The data
********************
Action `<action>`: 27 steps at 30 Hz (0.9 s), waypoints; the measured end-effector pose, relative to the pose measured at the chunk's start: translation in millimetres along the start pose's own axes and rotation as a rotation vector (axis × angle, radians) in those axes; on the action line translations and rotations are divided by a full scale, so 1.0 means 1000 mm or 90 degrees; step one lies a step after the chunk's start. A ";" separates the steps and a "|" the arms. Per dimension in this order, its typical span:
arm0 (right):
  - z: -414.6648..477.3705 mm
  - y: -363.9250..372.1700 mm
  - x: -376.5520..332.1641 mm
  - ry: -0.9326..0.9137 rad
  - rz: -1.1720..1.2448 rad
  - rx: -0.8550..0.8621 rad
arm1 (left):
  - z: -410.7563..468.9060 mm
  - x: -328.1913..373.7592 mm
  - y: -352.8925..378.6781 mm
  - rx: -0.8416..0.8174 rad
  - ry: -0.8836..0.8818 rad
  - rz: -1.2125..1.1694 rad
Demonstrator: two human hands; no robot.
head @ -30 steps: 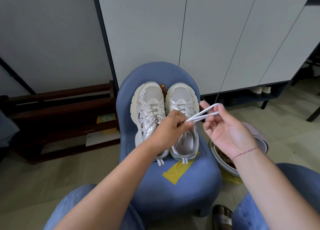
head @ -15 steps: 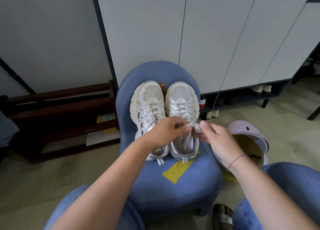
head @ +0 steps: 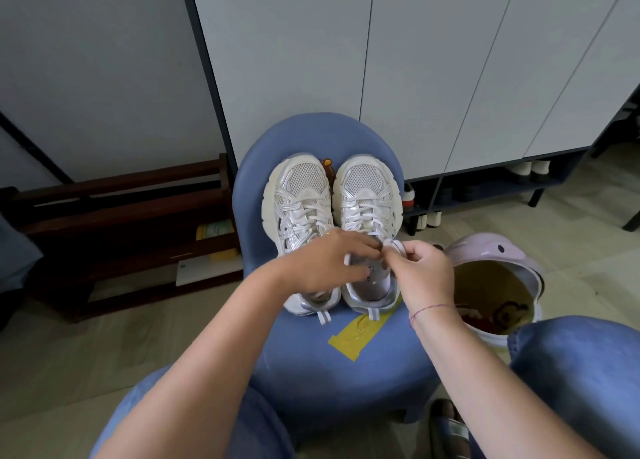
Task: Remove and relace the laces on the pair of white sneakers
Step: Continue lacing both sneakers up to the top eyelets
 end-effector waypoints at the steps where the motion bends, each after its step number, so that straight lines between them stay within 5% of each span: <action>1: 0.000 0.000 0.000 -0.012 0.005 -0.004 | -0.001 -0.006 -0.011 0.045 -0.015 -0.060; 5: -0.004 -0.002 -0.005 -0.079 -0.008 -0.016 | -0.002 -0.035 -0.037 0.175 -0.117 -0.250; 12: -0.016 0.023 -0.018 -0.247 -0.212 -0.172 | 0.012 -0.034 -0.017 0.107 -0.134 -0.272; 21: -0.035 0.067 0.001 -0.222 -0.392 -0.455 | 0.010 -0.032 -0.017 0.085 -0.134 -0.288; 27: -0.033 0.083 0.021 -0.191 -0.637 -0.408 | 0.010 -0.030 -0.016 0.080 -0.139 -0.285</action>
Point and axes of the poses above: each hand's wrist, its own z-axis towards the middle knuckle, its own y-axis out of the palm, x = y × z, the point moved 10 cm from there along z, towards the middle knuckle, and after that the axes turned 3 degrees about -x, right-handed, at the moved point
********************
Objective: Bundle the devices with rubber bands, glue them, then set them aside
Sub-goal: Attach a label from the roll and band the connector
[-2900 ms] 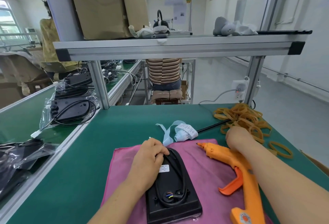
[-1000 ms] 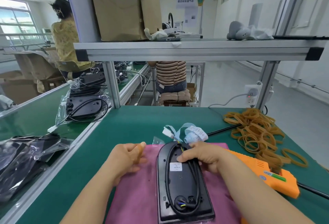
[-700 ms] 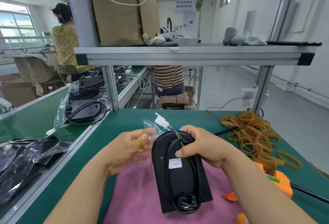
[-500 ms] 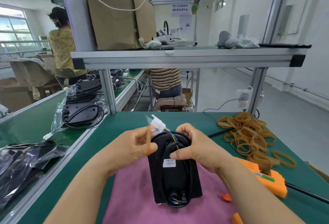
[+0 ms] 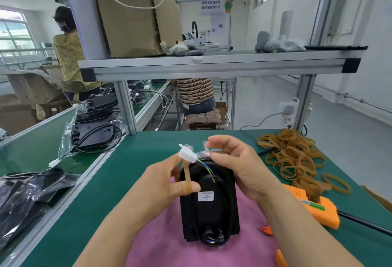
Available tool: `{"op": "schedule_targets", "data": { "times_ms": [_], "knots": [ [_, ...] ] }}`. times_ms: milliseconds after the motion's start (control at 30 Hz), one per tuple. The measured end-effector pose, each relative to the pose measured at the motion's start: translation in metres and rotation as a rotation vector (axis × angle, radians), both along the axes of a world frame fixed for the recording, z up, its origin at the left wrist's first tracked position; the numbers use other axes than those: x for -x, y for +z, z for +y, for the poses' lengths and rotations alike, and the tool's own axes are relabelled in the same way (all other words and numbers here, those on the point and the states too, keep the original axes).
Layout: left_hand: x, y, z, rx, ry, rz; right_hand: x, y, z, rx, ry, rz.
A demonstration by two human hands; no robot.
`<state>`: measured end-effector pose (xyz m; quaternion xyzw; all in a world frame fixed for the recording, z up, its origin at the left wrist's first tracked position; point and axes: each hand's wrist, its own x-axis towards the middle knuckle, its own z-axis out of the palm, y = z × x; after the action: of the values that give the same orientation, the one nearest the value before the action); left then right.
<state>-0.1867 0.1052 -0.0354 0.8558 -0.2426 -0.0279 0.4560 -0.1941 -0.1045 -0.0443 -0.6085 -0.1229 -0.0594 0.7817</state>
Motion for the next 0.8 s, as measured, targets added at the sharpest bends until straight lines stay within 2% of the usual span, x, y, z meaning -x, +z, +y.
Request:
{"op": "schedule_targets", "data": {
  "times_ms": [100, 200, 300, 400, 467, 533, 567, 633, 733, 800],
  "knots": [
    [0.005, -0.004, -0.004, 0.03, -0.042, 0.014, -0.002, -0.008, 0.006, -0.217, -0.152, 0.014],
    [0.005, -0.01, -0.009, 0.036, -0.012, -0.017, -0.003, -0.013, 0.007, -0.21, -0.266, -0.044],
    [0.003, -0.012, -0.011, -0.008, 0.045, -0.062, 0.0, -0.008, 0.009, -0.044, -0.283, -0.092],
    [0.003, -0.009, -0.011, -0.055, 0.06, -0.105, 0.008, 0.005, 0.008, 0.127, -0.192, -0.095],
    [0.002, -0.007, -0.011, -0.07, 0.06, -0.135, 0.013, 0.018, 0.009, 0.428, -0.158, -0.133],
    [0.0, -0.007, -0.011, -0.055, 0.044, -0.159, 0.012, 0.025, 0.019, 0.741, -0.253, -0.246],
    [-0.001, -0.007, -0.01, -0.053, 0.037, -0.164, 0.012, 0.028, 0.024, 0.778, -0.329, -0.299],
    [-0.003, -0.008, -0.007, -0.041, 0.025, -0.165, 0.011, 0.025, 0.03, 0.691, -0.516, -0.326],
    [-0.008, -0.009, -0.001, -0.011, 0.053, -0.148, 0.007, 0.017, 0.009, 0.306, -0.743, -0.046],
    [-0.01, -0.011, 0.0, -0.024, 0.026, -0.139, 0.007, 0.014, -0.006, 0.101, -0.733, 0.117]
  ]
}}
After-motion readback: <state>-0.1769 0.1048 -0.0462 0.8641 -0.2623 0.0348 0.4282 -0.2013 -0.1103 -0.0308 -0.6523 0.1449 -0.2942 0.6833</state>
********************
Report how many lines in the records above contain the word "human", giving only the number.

Answer for this exercise
2